**The task:** If a line of the data contains the word "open", it is counted; report how many such lines there are and nothing else.

═══ Extracted material ═══

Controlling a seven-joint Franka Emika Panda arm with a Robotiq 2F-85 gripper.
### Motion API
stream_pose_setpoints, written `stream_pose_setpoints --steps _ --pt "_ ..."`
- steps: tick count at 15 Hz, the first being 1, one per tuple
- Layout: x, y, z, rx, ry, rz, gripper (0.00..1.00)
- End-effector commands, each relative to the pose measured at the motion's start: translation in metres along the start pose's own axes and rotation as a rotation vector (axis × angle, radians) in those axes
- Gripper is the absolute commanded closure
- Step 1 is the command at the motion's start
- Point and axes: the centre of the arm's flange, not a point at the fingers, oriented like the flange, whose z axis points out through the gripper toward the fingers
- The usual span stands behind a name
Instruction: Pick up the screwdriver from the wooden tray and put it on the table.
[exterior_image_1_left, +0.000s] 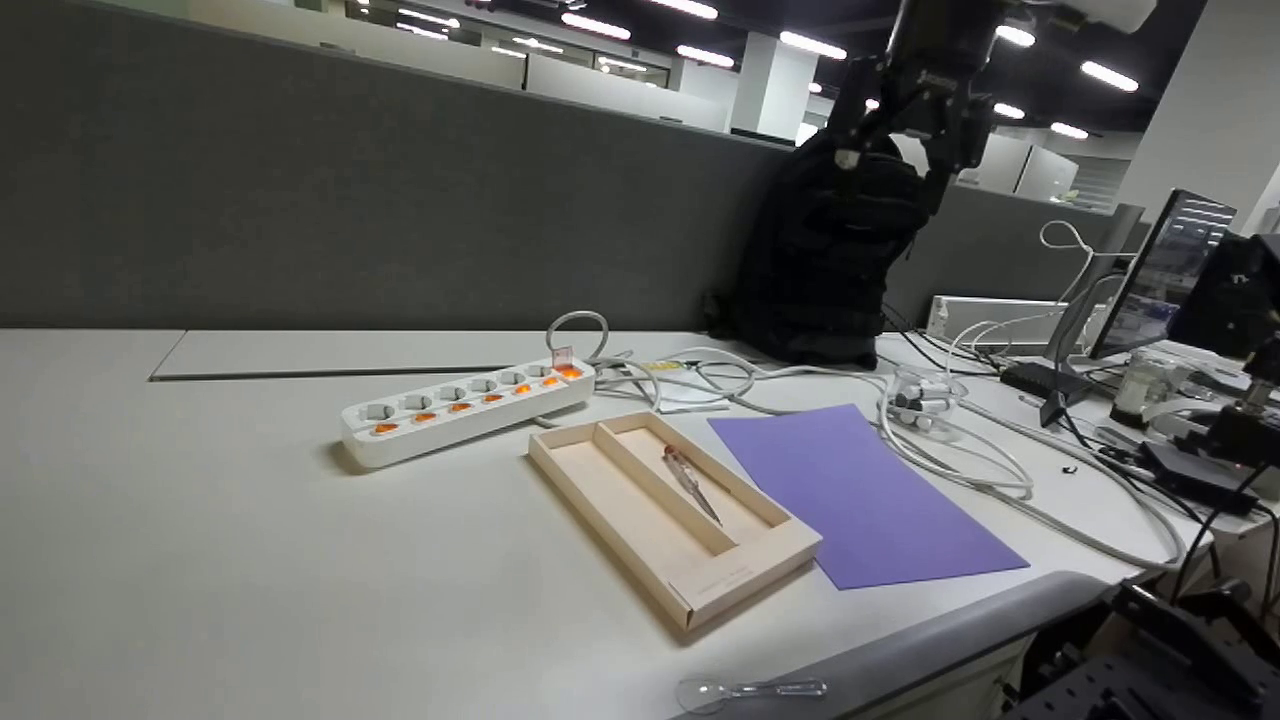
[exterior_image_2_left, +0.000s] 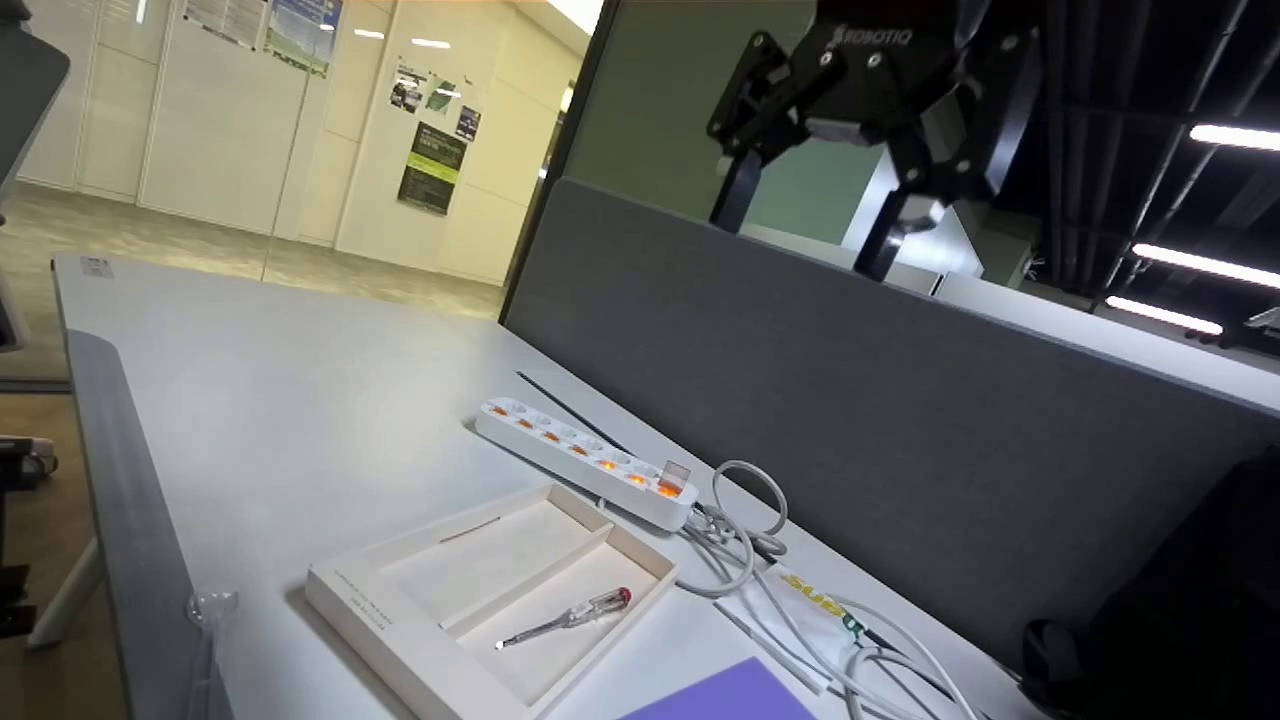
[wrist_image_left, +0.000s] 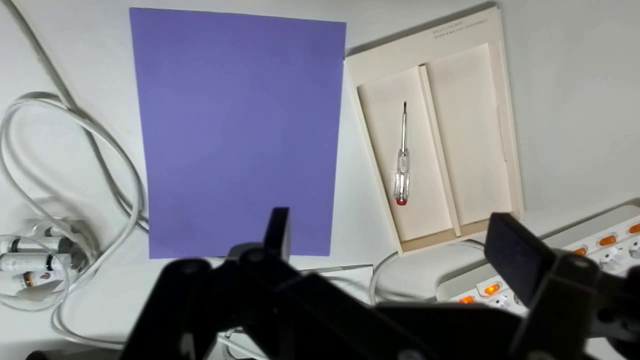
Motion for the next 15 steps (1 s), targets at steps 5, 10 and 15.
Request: stream_pose_setpoints --steps 5,10,15 --pt "0.012 -0.046 0.083 0.007 -0.144 0.25 0.0" --pt "0.008 -0.037 0.083 0.003 -0.09 0.19 0.0" --pt "0.019 -0.05 0.106 -0.014 -0.003 0.406 0.0"
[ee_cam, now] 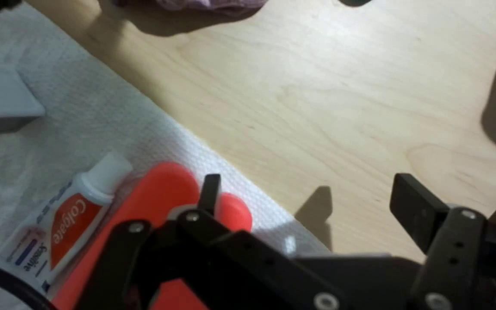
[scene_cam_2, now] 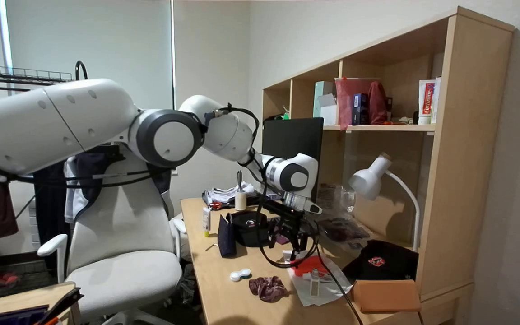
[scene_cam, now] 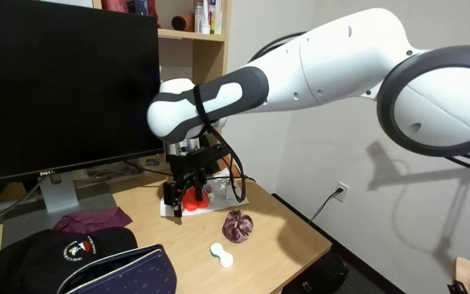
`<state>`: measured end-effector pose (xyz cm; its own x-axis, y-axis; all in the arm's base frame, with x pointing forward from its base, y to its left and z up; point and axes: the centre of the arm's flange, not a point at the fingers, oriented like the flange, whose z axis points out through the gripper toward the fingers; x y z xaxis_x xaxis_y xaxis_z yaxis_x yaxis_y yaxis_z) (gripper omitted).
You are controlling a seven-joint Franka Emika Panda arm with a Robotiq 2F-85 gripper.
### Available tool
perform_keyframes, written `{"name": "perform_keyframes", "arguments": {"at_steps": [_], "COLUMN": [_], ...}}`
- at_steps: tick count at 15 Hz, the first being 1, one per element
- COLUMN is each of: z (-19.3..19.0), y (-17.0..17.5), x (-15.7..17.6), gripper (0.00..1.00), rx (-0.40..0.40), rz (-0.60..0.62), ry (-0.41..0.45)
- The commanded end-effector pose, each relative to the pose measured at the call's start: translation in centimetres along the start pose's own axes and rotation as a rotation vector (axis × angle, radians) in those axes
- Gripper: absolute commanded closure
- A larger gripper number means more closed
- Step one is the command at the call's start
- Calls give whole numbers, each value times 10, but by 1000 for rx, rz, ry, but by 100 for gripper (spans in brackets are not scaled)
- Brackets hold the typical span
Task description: Move the orange case forward
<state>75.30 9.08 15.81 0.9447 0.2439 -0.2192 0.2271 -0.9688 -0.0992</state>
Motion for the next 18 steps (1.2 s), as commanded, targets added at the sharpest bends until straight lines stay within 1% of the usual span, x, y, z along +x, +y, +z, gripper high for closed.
{"name": "perform_keyframes", "arguments": {"at_steps": [1, 4, 6, 9, 11, 12, 13, 18], "z": [-24, -36, -39, -34, -27, -29, -20, -19], "y": [8, 13, 15, 16, 16, 14, 9, 8], "x": [9, 13, 17, 23, 24, 18, -9, -9], "gripper": [0, 0, 0, 0, 0, 0, 0, 0], "rx": [6, 15, 39, 65, 86, 86, 48, 54], "rz": [3, 5, 24, 47, 27, 23, 20, 17], "ry": [-30, -38, -46, -93, -132, -144, -127, -135]}}
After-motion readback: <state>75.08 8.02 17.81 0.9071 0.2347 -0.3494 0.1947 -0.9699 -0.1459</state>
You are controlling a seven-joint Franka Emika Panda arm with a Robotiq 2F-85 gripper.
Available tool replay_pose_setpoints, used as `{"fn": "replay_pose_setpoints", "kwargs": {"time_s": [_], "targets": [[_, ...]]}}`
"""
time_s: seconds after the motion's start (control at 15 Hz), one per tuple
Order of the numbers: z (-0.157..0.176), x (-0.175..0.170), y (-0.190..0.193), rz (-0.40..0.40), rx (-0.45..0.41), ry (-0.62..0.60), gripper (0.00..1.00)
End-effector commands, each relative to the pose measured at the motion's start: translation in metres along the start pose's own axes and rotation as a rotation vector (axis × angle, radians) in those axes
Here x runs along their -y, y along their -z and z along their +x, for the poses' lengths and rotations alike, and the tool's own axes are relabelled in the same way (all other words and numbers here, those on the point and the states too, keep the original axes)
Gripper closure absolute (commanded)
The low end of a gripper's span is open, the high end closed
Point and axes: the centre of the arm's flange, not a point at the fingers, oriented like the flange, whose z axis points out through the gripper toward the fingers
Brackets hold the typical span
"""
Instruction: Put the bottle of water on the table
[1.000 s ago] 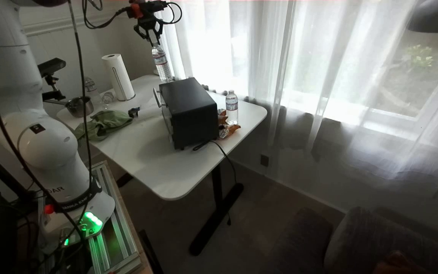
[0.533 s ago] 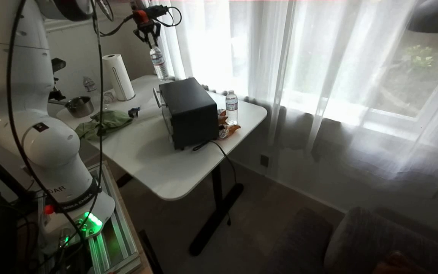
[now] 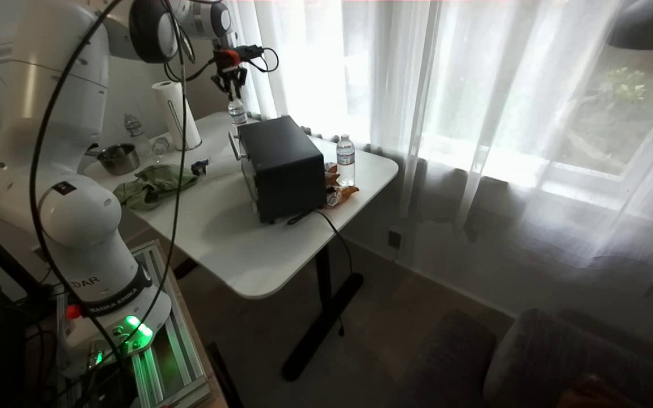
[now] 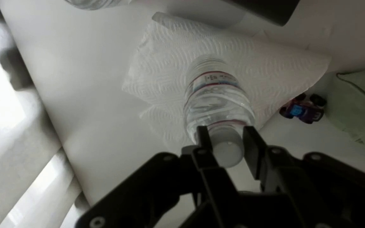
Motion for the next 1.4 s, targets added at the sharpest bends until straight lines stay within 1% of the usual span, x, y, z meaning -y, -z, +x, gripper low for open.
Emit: {"fn": "replay_pose_setpoints", "kwargs": {"time_s": [0.0, 0.13, 0.33, 0.6, 1.07, 1.13, 1.2, 1.33], "targets": [[0.017, -0.02, -0.017, 0.033, 0.036, 0.061, 0.92], [0.014, -0.023, -0.03, 0.039, 0.066, 0.08, 0.92], [0.007, -0.03, -0.04, 0.018, 0.084, 0.097, 0.92], [0.003, -0.037, -0.046, 0.014, 0.076, 0.105, 0.92], [-0.002, -0.038, -0.061, 0.035, 0.075, 0.122, 0.92], [-0.002, -0.039, -0.061, 0.043, 0.069, 0.124, 0.44], [-0.001, -0.04, -0.059, 0.039, 0.084, 0.13, 0.43], [0.005, -0.042, -0.036, 0.024, 0.081, 0.126, 0.31]]}}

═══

**Answer box:** 2